When the New York Mets took the field for the first time, America was awash in a tidal wave of promise. The year was 1962—John Glenn had become the first American to orbit the Earth, First Lady Jacqueline Kennedy had taken viewers on an unprecedented televised tour of the White House, and Dodger Stadium had marked a new standard for ballparks.
Respect eluded the nascent Mets, however. Inheriting the Polo Grounds and the interlocking NY logo from the Giants—who abdicated New York City for San Francisco after the 1957 season—the Mets lost their first game. It was, indeed, an inauspicious beginning for the National League squad bearing Dodger Blue and Giant Orange as its colors. At the end of the season, the Mets’ tally read 40 wins, 120 losses.
Subsequent seasons followed a paradigm of mediocrity. It shifted in 1968, when Gil Hodges took the reins after managing the Washington Senators for five seasons—the Mets went from 61-101 in 1967 to 73-89 in Hodges’s first year at the helm.

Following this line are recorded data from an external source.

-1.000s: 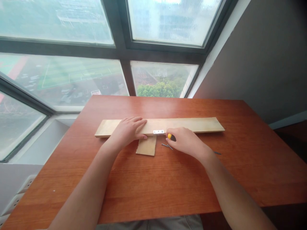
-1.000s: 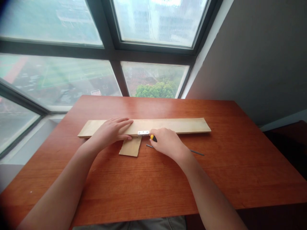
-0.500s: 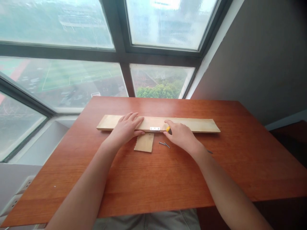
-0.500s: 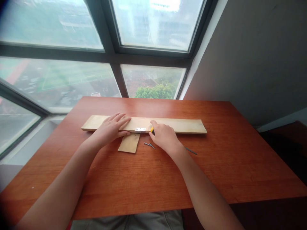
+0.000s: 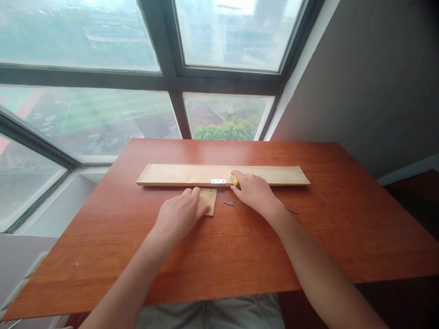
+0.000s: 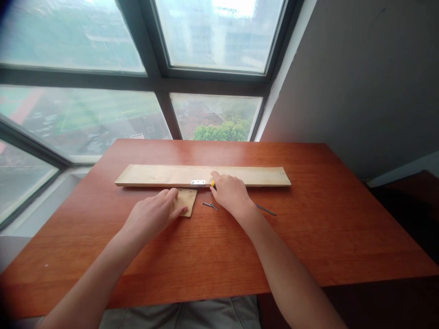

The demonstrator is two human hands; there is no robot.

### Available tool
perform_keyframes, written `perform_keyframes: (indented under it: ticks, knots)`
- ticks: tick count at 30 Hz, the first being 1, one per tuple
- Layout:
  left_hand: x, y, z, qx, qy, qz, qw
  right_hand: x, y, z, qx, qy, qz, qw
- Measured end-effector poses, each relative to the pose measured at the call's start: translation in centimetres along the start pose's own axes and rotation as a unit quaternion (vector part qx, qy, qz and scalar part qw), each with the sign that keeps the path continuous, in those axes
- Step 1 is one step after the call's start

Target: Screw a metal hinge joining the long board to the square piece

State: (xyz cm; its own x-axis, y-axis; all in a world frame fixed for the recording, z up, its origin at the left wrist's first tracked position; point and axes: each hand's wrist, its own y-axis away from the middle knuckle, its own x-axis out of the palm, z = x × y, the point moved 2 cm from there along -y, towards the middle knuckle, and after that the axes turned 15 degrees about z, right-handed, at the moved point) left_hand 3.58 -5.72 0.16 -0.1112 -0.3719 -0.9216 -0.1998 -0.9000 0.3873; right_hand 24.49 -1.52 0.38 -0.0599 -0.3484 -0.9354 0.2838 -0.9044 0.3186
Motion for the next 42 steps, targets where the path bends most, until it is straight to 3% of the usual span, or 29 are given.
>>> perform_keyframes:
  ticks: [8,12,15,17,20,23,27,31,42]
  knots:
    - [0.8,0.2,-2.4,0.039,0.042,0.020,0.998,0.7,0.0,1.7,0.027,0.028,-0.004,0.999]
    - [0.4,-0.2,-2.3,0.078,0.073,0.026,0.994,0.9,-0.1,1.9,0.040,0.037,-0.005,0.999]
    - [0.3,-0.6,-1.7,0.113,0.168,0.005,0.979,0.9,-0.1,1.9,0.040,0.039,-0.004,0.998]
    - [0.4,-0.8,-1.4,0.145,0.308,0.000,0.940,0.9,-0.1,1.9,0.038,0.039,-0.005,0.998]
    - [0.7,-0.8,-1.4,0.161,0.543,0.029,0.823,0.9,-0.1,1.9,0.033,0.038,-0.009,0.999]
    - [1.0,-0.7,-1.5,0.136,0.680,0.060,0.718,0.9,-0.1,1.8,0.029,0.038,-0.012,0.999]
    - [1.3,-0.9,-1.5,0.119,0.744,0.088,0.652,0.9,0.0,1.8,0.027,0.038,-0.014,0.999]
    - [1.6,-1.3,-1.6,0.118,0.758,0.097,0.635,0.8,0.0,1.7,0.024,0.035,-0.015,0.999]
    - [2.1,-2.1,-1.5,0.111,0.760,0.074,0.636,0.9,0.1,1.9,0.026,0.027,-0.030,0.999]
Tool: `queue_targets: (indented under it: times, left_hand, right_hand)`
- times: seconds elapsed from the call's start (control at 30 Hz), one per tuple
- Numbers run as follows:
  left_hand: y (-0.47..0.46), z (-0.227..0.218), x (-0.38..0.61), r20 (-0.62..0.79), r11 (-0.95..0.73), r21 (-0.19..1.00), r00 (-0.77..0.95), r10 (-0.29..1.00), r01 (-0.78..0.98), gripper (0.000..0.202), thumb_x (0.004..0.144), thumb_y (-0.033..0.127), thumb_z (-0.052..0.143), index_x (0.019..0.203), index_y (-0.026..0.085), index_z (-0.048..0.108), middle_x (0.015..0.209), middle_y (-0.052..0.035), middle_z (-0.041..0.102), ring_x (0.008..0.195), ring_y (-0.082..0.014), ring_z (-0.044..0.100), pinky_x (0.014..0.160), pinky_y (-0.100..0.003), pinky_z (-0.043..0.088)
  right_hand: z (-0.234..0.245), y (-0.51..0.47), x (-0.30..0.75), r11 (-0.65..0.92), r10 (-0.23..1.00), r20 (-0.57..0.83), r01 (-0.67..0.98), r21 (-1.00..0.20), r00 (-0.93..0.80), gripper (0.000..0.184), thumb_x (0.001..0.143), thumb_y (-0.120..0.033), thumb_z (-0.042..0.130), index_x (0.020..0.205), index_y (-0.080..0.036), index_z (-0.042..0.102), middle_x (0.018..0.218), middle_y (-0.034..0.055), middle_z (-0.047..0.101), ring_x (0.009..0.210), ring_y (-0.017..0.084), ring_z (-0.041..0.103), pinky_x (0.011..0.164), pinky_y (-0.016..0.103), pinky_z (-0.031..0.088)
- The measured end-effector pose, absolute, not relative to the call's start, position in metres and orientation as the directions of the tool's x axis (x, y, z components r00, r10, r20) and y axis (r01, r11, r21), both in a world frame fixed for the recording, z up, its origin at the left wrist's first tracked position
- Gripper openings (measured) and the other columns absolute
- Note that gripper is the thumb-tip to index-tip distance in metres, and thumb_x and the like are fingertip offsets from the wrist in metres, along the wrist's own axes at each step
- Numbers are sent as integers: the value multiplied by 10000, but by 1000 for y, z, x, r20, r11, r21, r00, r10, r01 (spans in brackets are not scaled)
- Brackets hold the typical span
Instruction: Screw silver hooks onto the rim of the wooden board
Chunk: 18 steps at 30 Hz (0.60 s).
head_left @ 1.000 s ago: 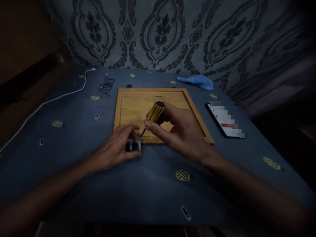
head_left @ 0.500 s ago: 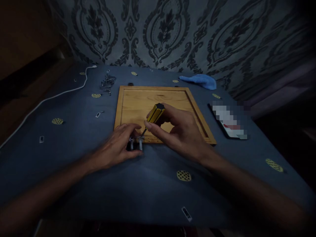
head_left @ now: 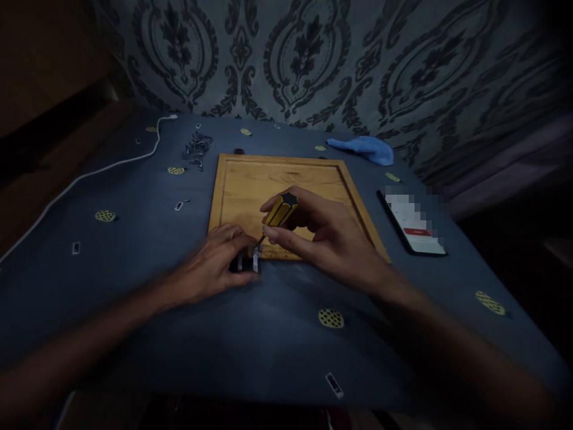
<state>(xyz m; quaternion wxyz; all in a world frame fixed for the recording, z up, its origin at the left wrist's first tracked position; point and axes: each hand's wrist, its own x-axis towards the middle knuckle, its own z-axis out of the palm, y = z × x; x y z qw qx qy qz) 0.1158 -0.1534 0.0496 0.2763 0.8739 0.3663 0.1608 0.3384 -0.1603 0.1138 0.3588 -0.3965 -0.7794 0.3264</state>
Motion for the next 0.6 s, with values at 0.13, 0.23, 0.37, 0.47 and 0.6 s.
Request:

In 1969, the Mets exorcised their ghosts. With a 100-62 record, the “Miracle Mets” defied expectations with a World Series upset of the Baltimore Orioles, thereby securing 1969 as a season of glory; Mets fans get wistful at the mere mention of the year.

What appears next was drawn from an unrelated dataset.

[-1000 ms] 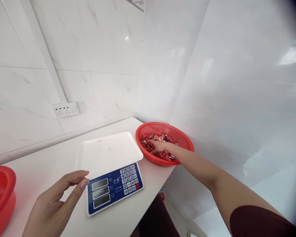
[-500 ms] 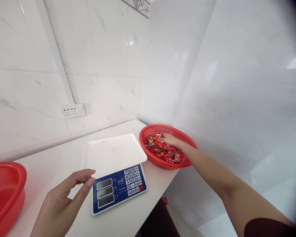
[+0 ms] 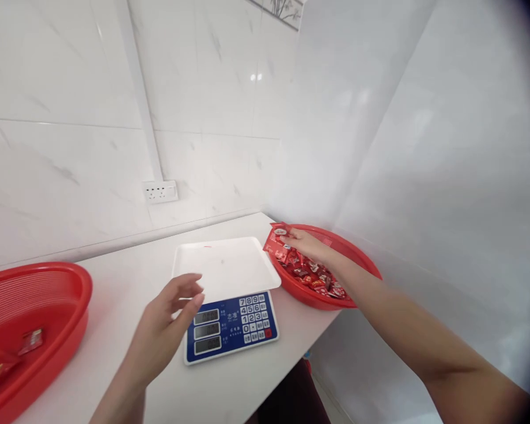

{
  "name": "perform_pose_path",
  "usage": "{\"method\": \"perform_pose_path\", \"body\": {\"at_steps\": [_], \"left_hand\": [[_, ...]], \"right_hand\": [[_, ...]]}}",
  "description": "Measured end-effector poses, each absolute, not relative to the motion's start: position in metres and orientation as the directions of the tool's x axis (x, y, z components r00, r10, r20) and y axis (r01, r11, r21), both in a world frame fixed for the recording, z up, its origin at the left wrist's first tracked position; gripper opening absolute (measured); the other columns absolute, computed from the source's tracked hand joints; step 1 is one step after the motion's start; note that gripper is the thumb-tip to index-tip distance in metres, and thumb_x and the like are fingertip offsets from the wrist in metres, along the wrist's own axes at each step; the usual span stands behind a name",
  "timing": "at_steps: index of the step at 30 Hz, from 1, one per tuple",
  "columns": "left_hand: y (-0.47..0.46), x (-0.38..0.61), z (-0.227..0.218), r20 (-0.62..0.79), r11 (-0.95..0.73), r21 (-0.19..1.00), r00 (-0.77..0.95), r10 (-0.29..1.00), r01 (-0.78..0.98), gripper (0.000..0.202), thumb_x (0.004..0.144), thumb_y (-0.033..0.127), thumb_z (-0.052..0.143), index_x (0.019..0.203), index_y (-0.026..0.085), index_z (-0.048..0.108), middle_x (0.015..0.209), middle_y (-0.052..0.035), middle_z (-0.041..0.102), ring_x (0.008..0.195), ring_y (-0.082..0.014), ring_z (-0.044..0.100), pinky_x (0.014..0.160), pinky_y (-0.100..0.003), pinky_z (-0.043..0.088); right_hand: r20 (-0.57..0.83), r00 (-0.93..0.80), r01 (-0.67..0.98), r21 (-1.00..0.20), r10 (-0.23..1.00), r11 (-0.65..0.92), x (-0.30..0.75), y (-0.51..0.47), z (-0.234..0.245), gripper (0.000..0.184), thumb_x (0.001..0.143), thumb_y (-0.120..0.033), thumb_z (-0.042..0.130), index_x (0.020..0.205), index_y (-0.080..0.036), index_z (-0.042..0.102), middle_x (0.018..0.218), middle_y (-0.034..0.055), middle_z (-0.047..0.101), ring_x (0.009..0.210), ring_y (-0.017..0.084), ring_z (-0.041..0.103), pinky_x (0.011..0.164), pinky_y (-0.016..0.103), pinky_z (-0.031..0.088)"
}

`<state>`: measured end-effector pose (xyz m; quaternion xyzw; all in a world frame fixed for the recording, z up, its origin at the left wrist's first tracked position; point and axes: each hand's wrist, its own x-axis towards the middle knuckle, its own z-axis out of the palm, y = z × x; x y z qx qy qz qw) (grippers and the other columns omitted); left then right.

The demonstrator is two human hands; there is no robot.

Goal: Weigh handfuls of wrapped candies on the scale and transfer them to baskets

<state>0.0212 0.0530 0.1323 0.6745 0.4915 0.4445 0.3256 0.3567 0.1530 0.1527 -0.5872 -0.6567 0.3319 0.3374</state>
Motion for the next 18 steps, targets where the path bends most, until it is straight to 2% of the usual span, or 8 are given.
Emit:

Lost in the nostalgia is the decade after the miracle—the 1970s Mets were, for the most part, a formidable team often overlooked in accounts of baseball in the Me Decade. Surely, the Yankees drew more attention with three consecutive World Series appearances resulting in two championships, not to mention drama of Shakespearean proportions.

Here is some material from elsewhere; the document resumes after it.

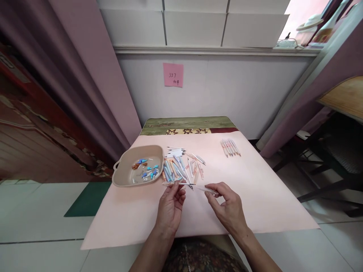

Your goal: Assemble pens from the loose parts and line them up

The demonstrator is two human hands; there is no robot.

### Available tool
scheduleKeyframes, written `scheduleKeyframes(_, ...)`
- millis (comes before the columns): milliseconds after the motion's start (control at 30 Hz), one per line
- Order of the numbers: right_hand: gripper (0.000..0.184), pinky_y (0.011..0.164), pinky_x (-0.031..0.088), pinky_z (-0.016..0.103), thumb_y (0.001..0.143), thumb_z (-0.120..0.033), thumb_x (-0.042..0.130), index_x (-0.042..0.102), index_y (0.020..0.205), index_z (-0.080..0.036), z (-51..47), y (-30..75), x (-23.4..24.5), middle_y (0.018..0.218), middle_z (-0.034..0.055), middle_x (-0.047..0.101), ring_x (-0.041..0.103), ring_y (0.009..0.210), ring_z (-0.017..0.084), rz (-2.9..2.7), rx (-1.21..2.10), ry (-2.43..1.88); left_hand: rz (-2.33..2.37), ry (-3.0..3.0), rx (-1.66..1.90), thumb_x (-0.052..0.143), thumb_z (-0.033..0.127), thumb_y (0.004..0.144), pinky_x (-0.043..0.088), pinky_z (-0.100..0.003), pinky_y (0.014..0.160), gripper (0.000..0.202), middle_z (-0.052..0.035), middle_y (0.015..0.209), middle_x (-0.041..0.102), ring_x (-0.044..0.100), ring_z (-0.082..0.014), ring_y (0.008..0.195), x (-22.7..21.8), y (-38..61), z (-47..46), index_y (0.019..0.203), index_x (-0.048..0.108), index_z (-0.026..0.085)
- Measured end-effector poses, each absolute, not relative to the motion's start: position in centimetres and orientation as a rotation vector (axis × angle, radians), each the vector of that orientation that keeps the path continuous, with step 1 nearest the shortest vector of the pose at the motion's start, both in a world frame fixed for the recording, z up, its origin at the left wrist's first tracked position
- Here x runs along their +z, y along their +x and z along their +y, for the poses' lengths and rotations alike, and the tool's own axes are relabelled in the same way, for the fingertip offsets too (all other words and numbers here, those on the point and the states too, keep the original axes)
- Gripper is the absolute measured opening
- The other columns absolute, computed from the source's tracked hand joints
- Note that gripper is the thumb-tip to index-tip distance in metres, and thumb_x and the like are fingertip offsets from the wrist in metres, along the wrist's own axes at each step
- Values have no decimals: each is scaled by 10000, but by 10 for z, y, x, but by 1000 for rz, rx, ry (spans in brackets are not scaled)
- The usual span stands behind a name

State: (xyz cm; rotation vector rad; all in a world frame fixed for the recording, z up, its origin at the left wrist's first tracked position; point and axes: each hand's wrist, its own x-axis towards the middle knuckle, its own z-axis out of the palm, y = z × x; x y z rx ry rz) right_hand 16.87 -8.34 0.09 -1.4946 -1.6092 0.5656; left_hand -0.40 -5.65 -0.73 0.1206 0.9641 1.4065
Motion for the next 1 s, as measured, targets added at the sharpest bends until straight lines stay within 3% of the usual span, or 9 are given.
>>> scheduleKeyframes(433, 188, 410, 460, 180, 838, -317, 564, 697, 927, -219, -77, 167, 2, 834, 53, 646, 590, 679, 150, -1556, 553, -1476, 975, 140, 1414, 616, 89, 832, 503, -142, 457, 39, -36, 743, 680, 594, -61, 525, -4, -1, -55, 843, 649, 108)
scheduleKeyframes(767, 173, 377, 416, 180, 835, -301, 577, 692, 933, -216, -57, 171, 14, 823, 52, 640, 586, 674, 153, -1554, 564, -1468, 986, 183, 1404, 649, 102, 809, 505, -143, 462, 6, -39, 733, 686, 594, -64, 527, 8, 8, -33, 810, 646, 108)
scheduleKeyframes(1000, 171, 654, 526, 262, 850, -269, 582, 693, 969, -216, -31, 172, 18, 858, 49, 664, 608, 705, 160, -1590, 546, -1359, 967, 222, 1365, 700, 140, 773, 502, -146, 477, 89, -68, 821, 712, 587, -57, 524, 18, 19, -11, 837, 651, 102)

In Oakland, the A’s—also known as the Mustache Gang—carved a dynasty with three consecutive World Series titles, later suffering a shattered team when owner Charlie Finley broke it up.
In Cincinnati, the Big Red Machine set the bar high for National League power, with a lineup including Pete Rose, Tony Perez, and Johnny Bench.
But the Mets, consistent rather than dominant, compiled winning seasons from 1970 to 1976, except for 1974. Further, the Mets battled the powerful A’s in the 1973 World Series, falling to the fellas from Oakland in seven games. Gil Hodges, unfortunately, did not live to see that second grasp at a World Series—he died from a heart attack right before the 1972 season.
At the New York Mets 50th Anniversary Conference hosted by Hofstra University in 2012, the impact of Hodges’s death on the 1970s Mets was a point of discussion on a panel populated by Ed Kranepool, Art Shamsky, and Bud Harrelson—all agreed that if Hodges had survived his heart attack, they would be wearing a few more World Series rings. More importantly, perhaps, Hodges might have been able to prevent the darkest point in Mets history.
Tom Seaver won the Cy Young Award three times—all in the 1970s. When the Mets traded Seaver to the Reds for four players in 1977, fortunes plummeted. After an 86-76 record in 1976, the Mets closed out the remainder of the 1970s with losing seasons:
- 1977: 64-98
- 1978: 66-96
- 1979: 63-99
In contrast to the optimism permeating Shea Stadium at the beginning of the decade, frustration became an unwanted friend as the Mets piled on loss after loss. This streak continued into the 1980s, finally reversing with a 90-72 record in 1984.
A version of this article appeared on www.thesportspost.com on March 7, 2016.